Gold prices in Pakistan increased on Tuesday, with the price per gram rising to PKR 29,312.23 from PKR 29,224.33 on Monday. The price per tola also rose, reaching PKR 341,898.90 compared to the previous day’s PKR 340,866.80.
US Treasury bond yields have been climbing, with the 10-year Treasury note yield reaching 4.453%. Real yields, according to US Treasury Inflation-Protected Securities, remained stable at 2.163%.
Central Bank Gold Purchases
Forecasts suggest US CPI for April will stay at 2.4% year-on-year, and core CPI is expected to maintain at 2.8% year-on-year. In April, the People’s Bank of China added 2 tonnes of Gold to its reserves, marking the sixth consecutive month of increase, while the National Bank of Poland and the Czech National Bank also grew their reserves.
Market expectations include the Fed’s rate cut of 25 basis points at the July meeting, with another potential decrease later in the year. Gold prices in Pakistan are calculated using international prices adjusted to local currency and units, with daily updates reflecting market rates.

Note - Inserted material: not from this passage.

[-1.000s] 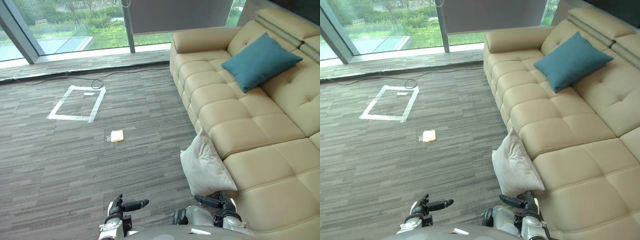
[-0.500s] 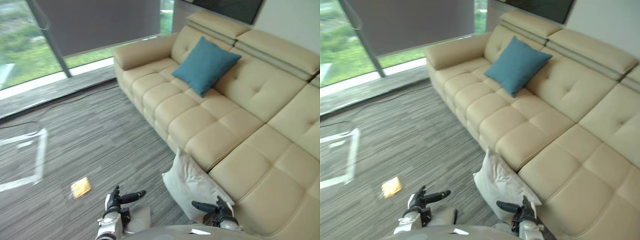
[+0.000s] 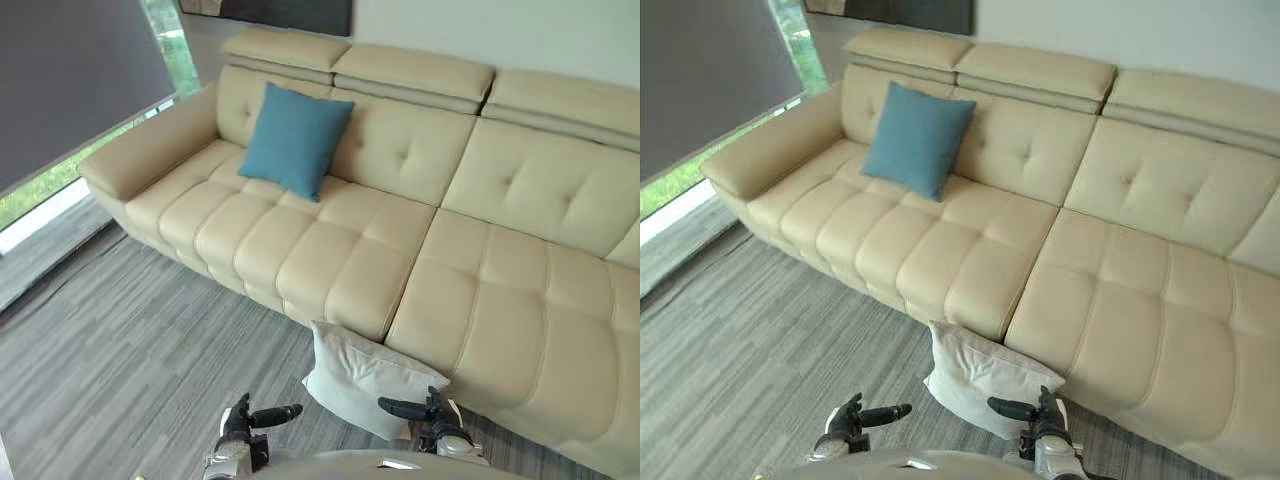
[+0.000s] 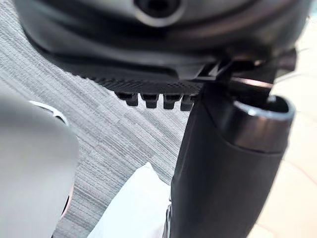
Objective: Pick up cushions and gather them together orderly.
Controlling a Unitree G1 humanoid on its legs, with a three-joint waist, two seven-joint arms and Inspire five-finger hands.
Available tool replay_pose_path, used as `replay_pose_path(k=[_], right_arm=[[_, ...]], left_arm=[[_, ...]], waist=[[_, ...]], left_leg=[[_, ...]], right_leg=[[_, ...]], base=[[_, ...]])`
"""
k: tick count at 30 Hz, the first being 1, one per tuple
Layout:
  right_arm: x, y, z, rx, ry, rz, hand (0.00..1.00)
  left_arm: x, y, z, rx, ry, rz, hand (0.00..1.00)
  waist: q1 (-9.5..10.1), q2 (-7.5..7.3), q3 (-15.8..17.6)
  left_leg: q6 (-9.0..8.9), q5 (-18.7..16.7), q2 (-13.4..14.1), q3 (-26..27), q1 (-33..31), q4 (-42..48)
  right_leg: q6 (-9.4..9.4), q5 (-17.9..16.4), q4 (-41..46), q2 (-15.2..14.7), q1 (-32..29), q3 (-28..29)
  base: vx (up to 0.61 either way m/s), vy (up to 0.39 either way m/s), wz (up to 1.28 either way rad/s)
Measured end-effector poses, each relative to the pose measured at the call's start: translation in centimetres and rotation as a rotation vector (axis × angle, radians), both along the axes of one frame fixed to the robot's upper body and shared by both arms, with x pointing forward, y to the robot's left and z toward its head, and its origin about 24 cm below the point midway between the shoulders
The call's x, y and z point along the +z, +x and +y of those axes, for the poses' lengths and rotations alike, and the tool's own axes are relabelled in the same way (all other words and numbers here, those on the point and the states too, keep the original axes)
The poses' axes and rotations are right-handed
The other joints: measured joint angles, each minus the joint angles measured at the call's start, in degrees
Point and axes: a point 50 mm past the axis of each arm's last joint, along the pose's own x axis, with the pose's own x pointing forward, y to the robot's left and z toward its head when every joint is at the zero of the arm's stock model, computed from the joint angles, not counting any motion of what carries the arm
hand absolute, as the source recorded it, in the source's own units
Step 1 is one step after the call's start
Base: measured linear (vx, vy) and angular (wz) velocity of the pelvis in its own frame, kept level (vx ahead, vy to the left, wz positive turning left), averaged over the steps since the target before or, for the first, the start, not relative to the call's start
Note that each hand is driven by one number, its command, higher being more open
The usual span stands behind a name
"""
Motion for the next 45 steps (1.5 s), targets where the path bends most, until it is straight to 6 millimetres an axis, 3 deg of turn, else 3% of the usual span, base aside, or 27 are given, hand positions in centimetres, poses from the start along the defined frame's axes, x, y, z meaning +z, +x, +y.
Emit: replay_pose_path(k=[4, 5, 6, 7, 9, 10, 11, 13, 15, 19, 24, 27, 29, 30, 32, 34, 36, 38, 39, 40, 42, 44, 45], right_arm=[[0.0, -0.6, -0.5, -0.031, -0.013, 0.005, 1.00], [0.0, -0.5, -0.6, -0.032, -0.017, 0.003, 1.00], [0.1, -0.1, -0.6, -0.033, -0.022, -0.004, 1.00], [0.2, 0.1, -0.5, -0.033, -0.022, -0.007, 1.00], [0.1, 0.0, -0.6, -0.034, -0.024, 0.000, 1.00], [0.3, 0.0, -1.2, -0.031, -0.040, -0.004, 1.00], [0.3, 0.1, -1.1, -0.030, -0.038, -0.006, 1.00], [0.0, -0.2, 0.2, -0.029, -0.006, 0.006, 1.00], [0.1, -0.2, 0.4, -0.027, 0.000, 0.001, 1.00], [0.1, -0.4, 0.1, -0.023, -0.010, 0.005, 1.00], [0.1, -0.6, -0.6, -0.038, -0.035, 0.013, 1.00], [0.2, -0.5, -1.1, -0.086, -0.033, 0.005, 1.00], [0.4, 0.5, -1.2, -0.094, -0.035, -0.021, 1.00], [0.9, 2.1, -1.4, -0.123, -0.029, -0.065, 1.00], [1.2, 3.1, -1.3, -0.138, -0.019, -0.092, 1.00], [2.6, 6.3, -1.5, -0.171, -0.019, -0.187, 1.00], [3.4, 7.8, -1.8, -0.198, -0.018, -0.235, 1.00], [5.6, 11.4, -2.5, -0.202, -0.029, -0.350, 1.00], [5.6, 11.4, -2.5, -0.202, -0.029, -0.350, 1.00], [6.9, 13.5, -2.5, -0.203, -0.029, -0.409, 1.00], [8.1, 15.1, -2.3, -0.204, -0.028, -0.458, 1.00], [10.5, 18.1, -1.4, -0.191, -0.014, -0.549, 1.00], [10.8, 18.5, -1.2, -0.184, -0.014, -0.560, 1.00]], left_arm=[[0.4, 0.6, 0.3, 0.061, -0.003, -0.047, 1.00], [0.5, 0.8, 0.3, 0.060, 0.001, -0.062, 1.00], [0.7, 1.3, 0.2, 0.056, 0.001, -0.083, 1.00], [0.9, 1.6, 0.2, 0.053, 0.002, -0.100, 1.00], [1.0, 1.7, 0.1, 0.049, 0.003, -0.107, 1.00], [0.9, 1.6, -0.4, 0.045, -0.007, -0.104, 1.00], [1.0, 1.8, -0.1, 0.059, -0.009, -0.109, 1.00], [1.0, 2.0, 1.1, 0.041, 0.025, -0.100, 1.00], [1.0, 2.1, 1.3, 0.032, 0.029, -0.094, 1.00], [0.9, 1.8, 0.9, 0.013, 0.025, -0.080, 1.00], [0.6, 1.4, 0.4, 0.029, 0.020, -0.063, 1.00], [0.8, 1.7, 0.6, 0.043, 0.023, -0.074, 1.00], [1.3, 3.0, 0.8, 0.055, 0.028, -0.117, 1.00], [2.1, 4.9, 1.0, 0.066, 0.041, -0.174, 1.00], [2.5, 5.8, 1.2, 0.082, 0.046, -0.203, 1.00], [4.1, 8.8, 1.9, 0.103, 0.064, -0.294, 1.00], [5.1, 10.3, 2.0, 0.122, 0.061, -0.347, 1.00], [7.8, 14.1, 2.5, 0.147, 0.075, -0.472, 1.00], [7.8, 14.1, 2.5, 0.147, 0.075, -0.472, 1.00], [9.3, 15.9, 3.0, 0.167, 0.080, -0.535, 1.00], [10.8, 17.5, 3.3, 0.180, 0.089, -0.586, 1.00], [13.6, 20.2, 3.6, 0.173, 0.106, -0.678, 1.00], [13.9, 20.5, 3.6, 0.174, 0.108, -0.686, 1.00]], waist=[[0.56, 0.33, 1.6], [0.91, 0.41, 1.8], [1.21, 0.48, 2.7], [1.32, 0.18, 3.5], [1.35, 0.24, 3.9], [1.37, 2.00, 3.5], [1.62, 1.74, 3.8], [1.15, -1.51, 3.6], [1.24, -2.03, 3.5], [1.29, -1.66, 2.9], [1.35, 0.08, 2.5], [1.51, -0.10, 3.2], [1.50, -0.39, 4.7], [1.66, -0.43, 7.9], [1.73, -0.99, 9.4], [2.16, -2.00, 14.2], [2.16, -2.12, 15.3], [2.17, -2.14, 18.5], [2.17, -2.14, 18.5], [2.15, -2.08, 20.1], [2.00, -2.02, 20.8], [1.75, -2.04, 22.3], [1.75, -2.11, 22.4]], left_leg=[[-0.24, 1.4, 4.9, -2.2, -10.6, 27.2], [-0.22, -1.6, 4.7, -3.5, -12.2, 28.9], [-0.04, -6.3, 2.9, -6.8, -14.7, 28.5], [0.02, -7.7, 1.0, -10.0, -16.1, 25.2], [0.13, -6.9, -1.2, -16.0, -16.6, 17.3], [-0.63, -1.9, -1.2, -20.8, -16.3, 10.0], [-0.35, -1.8, -1.3, -19.8, -16.2, 11.5], [0.61, -2.0, -2.5, -16.6, -14.7, 9.8], [1.07, -2.2, -3.0, -15.3, -14.2, 9.5], [1.58, -2.0, -3.9, -12.8, -11.8, 7.1], [1.33, -1.8, -2.8, -13.1, -11.1, 7.2], [1.31, -1.8, -2.7, -14.2, -12.3, 8.3], [1.29, -1.8, -2.6, -15.6, -17.2, 12.4], [0.77, -2.2, -2.2, -17.0, -23.2, 17.4], [0.71, -2.5, -2.0, -17.2, -26.2, 19.6], [0.32, -4.0, -1.6, -17.6, -33.3, 25.5], [0.41, -4.3, -1.5, -17.7, -37.5, 27.8], [0.28, -5.0, -1.6, -17.8, -45.0, 31.4], [0.28, -5.0, -1.6, -17.8, -45.0, 31.4], [0.52, -4.7, -1.7, -17.8, -48.8, 33.0], [1.10, -4.2, -1.9, -17.8, -52.3, 34.1], [1.32, -2.4, -2.3, -18.4, -58.0, 35.0], [1.35, -2.2, -2.3, -18.4, -58.7, 35.0]], right_leg=[[-0.87, 0.3, -3.4, 2.1, 4.4, 3.7], [-0.99, 0.3, -3.8, 2.2, 4.5, 5.5], [-1.02, 0.3, -3.8, 2.0, 4.3, 8.9], [-1.00, 0.3, -3.5, 1.5, 4.2, 11.0], [-0.57, 0.0, -2.9, 1.3, 3.9, 13.3], [1.08, -1.1, -2.4, 2.8, 3.4, 15.0], [2.14, -2.3, -1.8, 2.7, 3.3, 16.5], [2.42, -2.6, -0.9, 0.6, 2.0, 18.8], [2.42, -2.6, -0.8, 0.0, 1.8, 19.8], [3.29, -3.1, 0.4, -1.4, 1.3, 21.4], [3.50, -3.4, 2.4, -0.3, 1.1, 20.6], [3.60, -4.3, 5.5, -0.1, -0.6, 19.6], [3.24, -5.3, 10.9, 0.3, -5.5, 18.9], [3.17, -6.3, 17.7, 0.8, -12.1, 18.3], [3.11, -6.8, 21.0, 0.9, -15.5, 18.4], [3.20, -8.7, 28.4, 1.2, -23.2, 18.4], [3.28, -9.2, 31.1, 1.3, -27.4, 18.4], [3.18, -11.0, 34.1, 1.3, -34.7, 18.6], [3.18, -11.0, 34.1, 1.3, -34.7, 18.6], [3.46, -12.0, 35.0, 1.1, -38.1, 18.5], [3.56, -12.1, 36.7, 1.0, -41.9, 18.7], [3.77, -11.4, 39.2, 0.7, -48.0, 18.6], [3.75, -11.3, 39.4, 0.7, -48.7, 18.6]], base=[[0.05, -0.034, -0.40], [0.04, 0.111, -1.15], [0.04, 0.147, -1.26], [0.06, 0.202, -1.23], [0.06, 0.199, -0.96], [0.06, 0.174, -0.95], [0.08, 0.255, -0.85], [0.06, 0.188, -0.61], [0.07, 0.143, -0.39], [0.07, 0.051, -0.25], [0.07, -0.053, 0.00], [0.02, -0.081, 0.18], [-0.11, -0.094, 0.24], [-0.16, -0.076, 0.20], [-0.14, -0.050, 0.06], [-0.25, -0.046, -0.09], [-0.24, -0.028, -0.09], [-0.30, 0.004, -0.13], [-0.33, 0.061, -0.13], [-0.31, 0.081, -0.11], [-0.23, 0.063, -0.02], [-0.19, 0.048, 0.14], [-0.09, 0.031, 0.05]])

Gold gained slightly in domestic pricing, moving to PKR 29,312.23 per gram and PKR 341,898.90 per tola. That moderate rise reflects strength in global demand, fuelled in part by central banks accumulating reserves. China, for instance, made another purchase in April, its sixth month in a row, adding two tonnes to its holdings. Poland and the Czech Republic followed a similar course. These actions typically don’t trigger immediate spikes, but they underpin a steady interest in gold as a long-term hedge, especially as inflation remains a talking point.
On the yields front, the 10-year US Treasury continues to grind higher, now sitting above 4.45%. What’s more telling, though, is that real yields have held near 2.16%, suggesting that inflation expectations are relatively under control. Regardless, this persistence in tight credit conditions helps explain why interest in non-yielding assets like gold hasn’t surged. Normally, when real yields stay elevated, we’d expect gold demand to soften, since it doesn’t produce income. But with rates potentially peaking and downside moves expected by mid-year, the current price resilience makes more sense.
Inflation Data and Market Positioning
Inflation data will offer fuel for decision-making. The US Consumer Price Index for April is unlikely to surprise — consensus puts headline CPI at 2.4% year-on-year, with core inflation steady at 2.8%. If these numbers print as forecasted, they affirm a deceleration without disinflation. That’s the fine balance the Federal Reserve seems content with for now. Naturally, if either number overshoots, bond yields could jump higher, pressing gold downward. But if inflation softens even slightly or labour data softens further, a July rate cut becomes much harder to ignore.
We’re also watching central bank activity for shifts. Sustained gold buying by monetary authorities suggests a preference for diversification — particularly away from reserve currencies historically seen as safe. Geopolitical risks linger in the background, and regional instability may keep safe-haven assets attractive. That theme isn’t going away soon.
For those exposed to leveraged products or volatility-linked instruments, it’s worth noting that gold’s stability — despite rising yields — is a structural signal. The market is already pricing in upcoming rate changes. If you’re reacting solely to current yield moves without considering the broader monetary stance or institutional demand for metals, you could be misaligned.
From our side, priority should shift towards front-loading positioning ahead of CPI and FOMC minutes. Premiums in volatility pricing may remain subdued until there’s a catalyst, so this remains a window for recalibrating risk. The question isn’t whether rates will be cut — it’s when. And whether the market prices these shifts gradually or in lurches. Either way, we’re likely to see skewed risk exposure in the event inflation data underwhelms or geopolitical conditions deteriorate.
Traders should beware anchoring expectations too heavily on treasury yields alone — central bank demand has proven sticky, and that creates a stabiliser below spot trends. Pricing in this conviction may be more important than momentum signals over the next few cycles.